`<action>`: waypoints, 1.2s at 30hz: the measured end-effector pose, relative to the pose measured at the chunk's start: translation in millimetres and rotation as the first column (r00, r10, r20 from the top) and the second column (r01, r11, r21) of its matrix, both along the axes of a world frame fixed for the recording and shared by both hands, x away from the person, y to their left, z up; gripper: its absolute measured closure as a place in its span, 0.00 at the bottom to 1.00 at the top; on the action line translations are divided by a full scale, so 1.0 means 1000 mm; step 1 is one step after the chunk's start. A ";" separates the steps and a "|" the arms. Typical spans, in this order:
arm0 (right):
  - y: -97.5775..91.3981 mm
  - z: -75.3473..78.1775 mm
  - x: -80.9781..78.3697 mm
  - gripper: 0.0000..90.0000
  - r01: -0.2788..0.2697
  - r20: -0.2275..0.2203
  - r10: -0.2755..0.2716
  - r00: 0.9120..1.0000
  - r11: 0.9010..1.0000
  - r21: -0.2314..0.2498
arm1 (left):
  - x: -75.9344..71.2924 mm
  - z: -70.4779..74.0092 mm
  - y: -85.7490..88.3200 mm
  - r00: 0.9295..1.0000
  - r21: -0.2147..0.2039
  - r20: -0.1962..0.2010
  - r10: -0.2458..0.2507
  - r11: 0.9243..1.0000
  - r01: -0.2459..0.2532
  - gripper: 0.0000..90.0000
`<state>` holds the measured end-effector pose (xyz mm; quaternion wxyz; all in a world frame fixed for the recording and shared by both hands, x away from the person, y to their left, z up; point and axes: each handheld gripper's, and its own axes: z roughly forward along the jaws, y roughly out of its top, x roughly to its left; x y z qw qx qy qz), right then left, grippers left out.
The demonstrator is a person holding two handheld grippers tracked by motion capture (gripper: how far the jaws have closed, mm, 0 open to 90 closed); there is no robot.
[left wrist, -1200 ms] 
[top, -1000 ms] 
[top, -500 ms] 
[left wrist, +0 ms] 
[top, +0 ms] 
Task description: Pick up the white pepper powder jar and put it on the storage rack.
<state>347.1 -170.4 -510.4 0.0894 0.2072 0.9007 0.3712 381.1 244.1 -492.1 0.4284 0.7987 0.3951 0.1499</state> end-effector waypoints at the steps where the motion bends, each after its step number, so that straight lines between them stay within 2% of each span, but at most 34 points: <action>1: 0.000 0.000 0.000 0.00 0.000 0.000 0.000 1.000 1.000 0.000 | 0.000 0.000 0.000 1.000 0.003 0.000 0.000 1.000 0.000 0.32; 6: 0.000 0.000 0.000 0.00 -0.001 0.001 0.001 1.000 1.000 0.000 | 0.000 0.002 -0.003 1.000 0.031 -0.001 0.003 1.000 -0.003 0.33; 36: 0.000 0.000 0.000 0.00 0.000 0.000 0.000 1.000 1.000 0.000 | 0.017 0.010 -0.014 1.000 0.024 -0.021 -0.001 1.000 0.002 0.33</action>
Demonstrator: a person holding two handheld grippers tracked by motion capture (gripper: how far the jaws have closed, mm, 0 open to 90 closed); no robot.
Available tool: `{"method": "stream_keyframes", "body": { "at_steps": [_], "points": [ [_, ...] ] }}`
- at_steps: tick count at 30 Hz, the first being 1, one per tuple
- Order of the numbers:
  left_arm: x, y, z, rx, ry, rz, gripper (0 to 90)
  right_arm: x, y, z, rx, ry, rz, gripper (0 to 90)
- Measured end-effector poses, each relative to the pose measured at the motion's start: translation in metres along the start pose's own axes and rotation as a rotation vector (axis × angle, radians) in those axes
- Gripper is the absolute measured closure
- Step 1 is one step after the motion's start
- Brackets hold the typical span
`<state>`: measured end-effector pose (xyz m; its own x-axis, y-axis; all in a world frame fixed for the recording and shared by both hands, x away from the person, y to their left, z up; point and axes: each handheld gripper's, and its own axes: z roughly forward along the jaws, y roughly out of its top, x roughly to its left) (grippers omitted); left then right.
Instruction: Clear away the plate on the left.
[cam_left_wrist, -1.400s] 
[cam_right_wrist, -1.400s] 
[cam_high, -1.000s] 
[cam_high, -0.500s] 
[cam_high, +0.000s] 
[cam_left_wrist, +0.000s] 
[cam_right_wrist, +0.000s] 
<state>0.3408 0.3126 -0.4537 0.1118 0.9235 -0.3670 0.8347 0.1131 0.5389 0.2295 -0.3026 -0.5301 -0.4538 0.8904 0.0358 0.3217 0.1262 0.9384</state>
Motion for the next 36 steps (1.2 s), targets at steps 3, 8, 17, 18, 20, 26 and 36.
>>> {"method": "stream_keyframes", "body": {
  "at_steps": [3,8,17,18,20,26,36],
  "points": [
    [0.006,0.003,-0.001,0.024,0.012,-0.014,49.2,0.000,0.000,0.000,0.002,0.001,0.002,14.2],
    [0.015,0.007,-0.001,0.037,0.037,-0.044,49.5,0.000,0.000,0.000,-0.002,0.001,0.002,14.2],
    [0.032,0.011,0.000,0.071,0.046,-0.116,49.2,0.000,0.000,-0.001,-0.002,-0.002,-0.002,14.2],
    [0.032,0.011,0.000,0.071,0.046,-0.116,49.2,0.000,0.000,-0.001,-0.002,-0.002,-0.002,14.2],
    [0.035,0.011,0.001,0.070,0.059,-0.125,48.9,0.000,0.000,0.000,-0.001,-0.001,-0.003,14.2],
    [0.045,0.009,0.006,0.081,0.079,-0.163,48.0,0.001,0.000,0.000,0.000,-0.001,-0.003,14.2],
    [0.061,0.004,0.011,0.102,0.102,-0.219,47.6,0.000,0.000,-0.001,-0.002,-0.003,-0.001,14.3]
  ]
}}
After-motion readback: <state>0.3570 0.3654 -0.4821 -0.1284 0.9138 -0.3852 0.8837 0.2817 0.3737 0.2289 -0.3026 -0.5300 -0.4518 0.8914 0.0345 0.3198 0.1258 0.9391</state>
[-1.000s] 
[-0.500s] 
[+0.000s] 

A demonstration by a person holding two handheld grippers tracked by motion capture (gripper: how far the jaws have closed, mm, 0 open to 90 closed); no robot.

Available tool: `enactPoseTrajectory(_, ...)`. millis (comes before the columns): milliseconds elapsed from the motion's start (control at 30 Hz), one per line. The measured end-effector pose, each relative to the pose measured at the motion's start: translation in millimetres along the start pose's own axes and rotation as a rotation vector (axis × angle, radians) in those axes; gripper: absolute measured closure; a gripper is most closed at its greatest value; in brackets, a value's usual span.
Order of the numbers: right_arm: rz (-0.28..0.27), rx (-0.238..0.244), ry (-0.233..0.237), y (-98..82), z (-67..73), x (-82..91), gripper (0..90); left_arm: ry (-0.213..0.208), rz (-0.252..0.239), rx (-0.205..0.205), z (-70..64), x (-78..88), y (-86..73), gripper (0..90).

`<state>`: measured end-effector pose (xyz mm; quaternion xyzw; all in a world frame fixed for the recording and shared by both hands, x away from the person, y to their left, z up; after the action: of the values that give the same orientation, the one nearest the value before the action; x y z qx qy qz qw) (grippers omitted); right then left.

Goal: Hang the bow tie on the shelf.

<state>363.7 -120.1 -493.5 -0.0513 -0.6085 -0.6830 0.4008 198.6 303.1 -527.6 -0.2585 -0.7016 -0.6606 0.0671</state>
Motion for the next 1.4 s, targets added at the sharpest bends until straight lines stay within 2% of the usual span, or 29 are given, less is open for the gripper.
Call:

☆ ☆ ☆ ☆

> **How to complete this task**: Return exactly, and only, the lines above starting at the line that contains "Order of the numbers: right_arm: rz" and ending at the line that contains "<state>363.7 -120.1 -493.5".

> **Reply to the task**:
Order of the numbers: right_arm: rz (-0.28..0.27), rx (-0.238..0.244), ry (-0.233..0.237), y (-98..82), z (-67..73), x (-82..91), gripper (0..90); left_arm: ry (-0.213..0.208), rz (-0.252..0.239), rx (-0.205..0.205), z (-70..64), x (-78..88), y (-86..73), gripper (0..90).

`<state>`: measured end-effector pose (xyz mm; quaternion xyzw; all in a world frame fixed for the recording and shared by both hands, x away from the person, y to their left, z up; after the action: of the values that give the same orientation, the one nearest the value before the action; x y z qx qy qz qw) (grippers omitted); right then left.

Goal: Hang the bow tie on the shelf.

<state>363.7 -120.1 -493.5 -0.0513 -0.6085 -0.6830 0.4008 198.6 303.1 -527.6 -0.2585 -0.7016 -0.6606 0.0671</state>

Nothing more is needed for this answer.